▽
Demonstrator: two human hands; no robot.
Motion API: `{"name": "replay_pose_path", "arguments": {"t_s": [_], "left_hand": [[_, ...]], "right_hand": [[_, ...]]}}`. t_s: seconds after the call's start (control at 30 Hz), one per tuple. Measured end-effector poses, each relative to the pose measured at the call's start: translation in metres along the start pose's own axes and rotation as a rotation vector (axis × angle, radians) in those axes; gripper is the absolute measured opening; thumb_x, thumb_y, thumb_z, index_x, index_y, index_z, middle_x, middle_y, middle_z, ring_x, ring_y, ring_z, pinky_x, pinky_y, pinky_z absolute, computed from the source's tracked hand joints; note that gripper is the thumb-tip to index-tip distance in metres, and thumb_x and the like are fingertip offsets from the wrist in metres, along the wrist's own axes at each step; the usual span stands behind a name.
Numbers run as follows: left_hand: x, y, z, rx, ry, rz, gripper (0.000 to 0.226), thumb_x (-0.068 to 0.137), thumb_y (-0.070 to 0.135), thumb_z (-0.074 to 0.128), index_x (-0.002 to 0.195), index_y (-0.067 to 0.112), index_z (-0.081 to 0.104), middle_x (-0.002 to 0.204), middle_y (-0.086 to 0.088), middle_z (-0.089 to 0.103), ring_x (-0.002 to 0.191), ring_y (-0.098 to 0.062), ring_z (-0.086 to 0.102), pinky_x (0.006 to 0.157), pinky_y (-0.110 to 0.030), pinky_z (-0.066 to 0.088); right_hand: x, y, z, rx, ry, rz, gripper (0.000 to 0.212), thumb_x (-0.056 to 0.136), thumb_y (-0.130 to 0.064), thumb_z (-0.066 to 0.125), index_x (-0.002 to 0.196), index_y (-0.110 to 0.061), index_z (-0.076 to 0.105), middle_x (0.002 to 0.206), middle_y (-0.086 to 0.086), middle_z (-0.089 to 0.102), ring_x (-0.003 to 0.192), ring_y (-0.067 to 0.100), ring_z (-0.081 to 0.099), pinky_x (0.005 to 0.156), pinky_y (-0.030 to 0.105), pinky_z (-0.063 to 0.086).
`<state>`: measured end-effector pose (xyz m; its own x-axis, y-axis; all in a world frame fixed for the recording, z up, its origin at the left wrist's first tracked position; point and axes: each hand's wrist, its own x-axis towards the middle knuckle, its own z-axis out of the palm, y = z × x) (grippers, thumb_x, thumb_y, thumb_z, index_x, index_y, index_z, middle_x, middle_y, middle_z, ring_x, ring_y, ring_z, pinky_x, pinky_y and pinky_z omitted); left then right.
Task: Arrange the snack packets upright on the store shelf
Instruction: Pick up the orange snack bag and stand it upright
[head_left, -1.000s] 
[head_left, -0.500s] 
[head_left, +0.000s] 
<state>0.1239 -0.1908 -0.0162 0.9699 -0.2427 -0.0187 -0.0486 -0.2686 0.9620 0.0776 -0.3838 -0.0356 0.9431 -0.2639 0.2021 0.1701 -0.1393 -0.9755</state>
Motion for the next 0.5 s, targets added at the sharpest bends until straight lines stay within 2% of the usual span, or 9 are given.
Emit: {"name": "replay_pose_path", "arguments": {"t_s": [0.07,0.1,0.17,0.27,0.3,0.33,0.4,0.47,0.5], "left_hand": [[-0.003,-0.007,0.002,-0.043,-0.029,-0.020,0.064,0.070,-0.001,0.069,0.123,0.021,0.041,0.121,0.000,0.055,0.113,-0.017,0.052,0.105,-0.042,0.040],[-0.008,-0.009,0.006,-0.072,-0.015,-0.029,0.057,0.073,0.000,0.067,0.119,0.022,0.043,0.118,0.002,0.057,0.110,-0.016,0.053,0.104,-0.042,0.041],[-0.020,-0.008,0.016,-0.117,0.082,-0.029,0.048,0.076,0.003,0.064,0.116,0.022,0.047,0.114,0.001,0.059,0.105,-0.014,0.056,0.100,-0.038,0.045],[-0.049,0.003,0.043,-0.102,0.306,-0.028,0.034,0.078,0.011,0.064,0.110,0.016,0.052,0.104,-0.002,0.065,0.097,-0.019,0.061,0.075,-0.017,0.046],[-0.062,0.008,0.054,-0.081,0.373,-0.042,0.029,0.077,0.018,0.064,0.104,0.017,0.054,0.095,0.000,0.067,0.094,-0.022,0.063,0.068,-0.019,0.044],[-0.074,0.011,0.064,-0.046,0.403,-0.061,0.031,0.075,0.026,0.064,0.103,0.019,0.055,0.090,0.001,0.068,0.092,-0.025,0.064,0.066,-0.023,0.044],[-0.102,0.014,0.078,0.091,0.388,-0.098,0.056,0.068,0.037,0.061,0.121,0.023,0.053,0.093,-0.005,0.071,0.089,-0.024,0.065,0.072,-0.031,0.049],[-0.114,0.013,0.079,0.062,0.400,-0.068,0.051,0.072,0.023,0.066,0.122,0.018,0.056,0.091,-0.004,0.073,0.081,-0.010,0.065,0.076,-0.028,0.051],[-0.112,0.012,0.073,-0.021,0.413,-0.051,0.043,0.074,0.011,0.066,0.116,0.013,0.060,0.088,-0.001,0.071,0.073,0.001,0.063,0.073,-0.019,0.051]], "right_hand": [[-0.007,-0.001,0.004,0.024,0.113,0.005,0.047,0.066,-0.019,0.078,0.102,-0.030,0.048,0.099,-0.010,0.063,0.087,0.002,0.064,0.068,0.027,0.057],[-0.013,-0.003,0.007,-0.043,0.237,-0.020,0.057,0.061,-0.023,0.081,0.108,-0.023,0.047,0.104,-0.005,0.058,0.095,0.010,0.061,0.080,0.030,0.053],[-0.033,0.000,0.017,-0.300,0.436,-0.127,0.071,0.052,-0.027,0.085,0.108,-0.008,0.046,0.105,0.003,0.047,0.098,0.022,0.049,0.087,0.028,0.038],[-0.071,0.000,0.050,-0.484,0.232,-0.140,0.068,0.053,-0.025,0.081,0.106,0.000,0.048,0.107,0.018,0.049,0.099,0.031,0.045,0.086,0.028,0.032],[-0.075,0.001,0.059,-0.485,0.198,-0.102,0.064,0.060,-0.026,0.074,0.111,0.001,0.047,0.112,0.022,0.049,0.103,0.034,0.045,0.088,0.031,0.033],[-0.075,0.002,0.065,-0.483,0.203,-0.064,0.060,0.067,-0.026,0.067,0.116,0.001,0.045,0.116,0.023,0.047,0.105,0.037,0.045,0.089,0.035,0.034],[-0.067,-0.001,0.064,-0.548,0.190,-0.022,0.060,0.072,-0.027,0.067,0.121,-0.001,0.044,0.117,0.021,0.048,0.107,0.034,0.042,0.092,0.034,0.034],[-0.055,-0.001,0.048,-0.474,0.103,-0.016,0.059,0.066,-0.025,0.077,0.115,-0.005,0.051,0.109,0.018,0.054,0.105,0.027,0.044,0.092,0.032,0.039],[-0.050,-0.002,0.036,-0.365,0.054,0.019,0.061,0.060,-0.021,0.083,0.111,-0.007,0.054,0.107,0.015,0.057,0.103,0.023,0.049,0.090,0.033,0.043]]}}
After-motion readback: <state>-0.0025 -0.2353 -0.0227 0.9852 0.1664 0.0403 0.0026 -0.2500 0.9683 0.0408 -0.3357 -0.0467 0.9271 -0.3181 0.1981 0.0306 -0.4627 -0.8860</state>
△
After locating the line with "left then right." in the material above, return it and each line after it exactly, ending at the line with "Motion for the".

▶ _Task output_
`<state>`: measured end-effector pose (xyz m; its own x-axis, y-axis; all in a world frame fixed for the recording, z up, its origin at the left wrist's first tracked position; point and axes: each hand's wrist, its own x-axis towards the middle knuckle, its own z-axis out of the palm, y = z × x) (grippers, thumb_x, thumb_y, thumb_z, index_x, index_y, index_z, middle_x, middle_y, middle_z, ring_x, ring_y, ring_z, pinky_x, pinky_y and pinky_z omitted); left then right.
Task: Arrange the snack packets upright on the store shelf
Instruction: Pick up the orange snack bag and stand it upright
[head_left, -1.000s] 
[head_left, -0.500s] 
[head_left, +0.000s] 
<state>0.1239 -0.1908 -0.0162 0.9699 -0.2427 -0.0187 -0.0486 -0.2686 0.9620 0.0776 -0.3838 -0.0356 0.9431 -0.2639 0.2021 0.1701 -0.1393 -0.9755</state>
Motion for the next 0.5 s, targets added at the sharpest bends until straight lines stay within 2% of the usual span, or 9 are given.

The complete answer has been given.